When you’re young, nobody tells you that you don’t marry a girl. Not really. You marry her family. You marry her community. You marry her circle of friends. You marry this young woman’s life.

When I married Jamie Martin, I inadvertently married a whole township. Back then I didn’t know it was possible to marry an incorporated Alabamian community, but there you are. And this little town turned out to be her gift to me.

I didn’t come from a stable home. I didn’t have a warm and fuzzy Hallmark Channel movie childhood. But my wife pretty much did, and she shared it with me as easily as someone splitting a pizza.

So when I visit this place, one of my favorite things to do is go to the grocery store, or the catfish joint, or a beer joint, and listen to people tell stories about my wife’s childhood.

I love imagining her in pigtails, without her front teeth, with skinned knees, and dirt on her face. I love knowing about the good times she had here. Maybe sometimes I even live vicariously through those happy recollections. I realize that makes me sound pathetic, but oh well.

I love the chipped sidewalks where she learned to ride a bike. The chapel where she learned to sing “Old Rugged Cross.” The brick school where she learned the Pythagorean theorem. The house on Belleville Avenue where we had our engagement party. The graveyard where her father’s remains rest.

And of course, the church where she would drag me to service during our feckless courtship.

One of the first things I loved about Jamie was how loud she sang in First Baptist. Jamie has always been the loudest voice in any sanctuary. And even though she can’t sing a lick, whenever the congregation started with “Victory in Jesus” Jamie would clap loudly and bob her hips like Shania Twain.

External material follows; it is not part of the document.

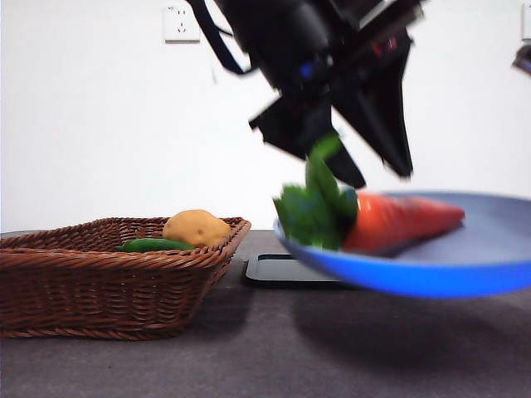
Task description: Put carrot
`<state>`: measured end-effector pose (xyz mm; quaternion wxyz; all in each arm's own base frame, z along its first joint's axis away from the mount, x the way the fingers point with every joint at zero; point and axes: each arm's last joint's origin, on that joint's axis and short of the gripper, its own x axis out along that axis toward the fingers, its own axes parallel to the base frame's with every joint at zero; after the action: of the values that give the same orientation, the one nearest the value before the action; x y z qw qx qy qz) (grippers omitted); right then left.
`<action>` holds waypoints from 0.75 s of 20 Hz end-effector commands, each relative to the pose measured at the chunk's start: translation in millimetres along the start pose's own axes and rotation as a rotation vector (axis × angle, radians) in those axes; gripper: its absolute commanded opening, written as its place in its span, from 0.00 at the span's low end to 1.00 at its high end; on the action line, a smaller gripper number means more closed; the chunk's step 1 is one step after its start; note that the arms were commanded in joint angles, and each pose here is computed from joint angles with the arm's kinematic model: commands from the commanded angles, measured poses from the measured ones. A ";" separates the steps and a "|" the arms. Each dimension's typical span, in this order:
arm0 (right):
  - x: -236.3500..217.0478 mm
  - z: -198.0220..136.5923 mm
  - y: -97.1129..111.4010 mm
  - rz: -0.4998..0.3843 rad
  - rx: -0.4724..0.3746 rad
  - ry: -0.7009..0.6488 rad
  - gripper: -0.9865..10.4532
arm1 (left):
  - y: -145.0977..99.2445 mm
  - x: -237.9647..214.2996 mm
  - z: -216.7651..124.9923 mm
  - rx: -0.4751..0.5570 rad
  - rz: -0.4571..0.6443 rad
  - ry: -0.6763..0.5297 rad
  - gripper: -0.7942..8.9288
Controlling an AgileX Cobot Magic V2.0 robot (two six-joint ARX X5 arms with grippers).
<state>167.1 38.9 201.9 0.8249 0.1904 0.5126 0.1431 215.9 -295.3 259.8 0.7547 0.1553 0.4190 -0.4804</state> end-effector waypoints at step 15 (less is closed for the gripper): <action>91.9 171.9 3.6 -0.039 0.024 0.060 0.09 | -33.7 -174.9 -20.9 0.050 0.012 -0.276 0.35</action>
<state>357.2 51.8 199.9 0.8078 0.1875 0.5459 0.1198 143.6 -191.9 386.7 0.8035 0.1089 0.3030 -0.5007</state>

This was not decent behavior among Baptists. In fact, it was scandalous. Our people do not believe in clapping. Neither do we acknowledge the existence of Shania.

I knew I had to have her.

And I got her. I got a woman who not only gave me her family, she gifted me an entire zip code. This little town became an immediate piece of our lives together. I realize I’m romanticizing things pretty heavily here, but again, oh well.

To give you an example of just how exceptional Brewton people are, there was an EF-2 tornado in East Brewton last month. The storm decimated parts of town.

They found single wide trailers in the treetops. It ripped apart a school, homes, and entire neighborhoods.

One local woman said of the storm: “It happened so fast you didn’t have time to be scared… It was pulling us off the floor, just pulling us, you didn’t think it was going to stop.”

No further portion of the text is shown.